This involved phone calls to galleries in rich areas, and predicting what people care about. Setting up the meetings was not complicated, I just had to do it, which was an adventure.

The primary thing to understand is the economics first, aesthetics second or not at all. When you are a private collector, you’re a wildcard that can influence the galleries whole inventory of that era/artist/series, because art is just low float asset, where a tiny tiny percent trades and changes the price of 100% of the series not trading, based on the last price of the 1 that did trade.

so you have to think about the gallery that would care to know you’re about to crash their inventory value. theyll want to get your piece out of circulation as fast as possible, to ensure no public price history occurs.




How do other galleries holding inventory find out the most recent last price?

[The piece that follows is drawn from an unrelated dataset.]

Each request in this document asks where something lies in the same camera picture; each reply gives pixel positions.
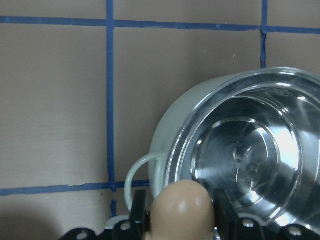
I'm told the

It's also a trade in (often) one-off pieces. It's their job and skill. The gallery is in business because the staff has a feel for how much money they can get from whom for these pieces. They do have a network of potential buyers (who are or are not currently interested in your one or two pieces). They also know the people at other galleries, who have still more contacts. These contacts are not just collectors - they are all the consultants and curators who work for them.

Some pieces are bought by the gallery because it "specializes" in that artist or genre. They know what they paid and got for other pieces. Perhaps nobody else does.

And then a piece is sometimes sold not just "because it's the price" but because it has sat long enough and it's time to go.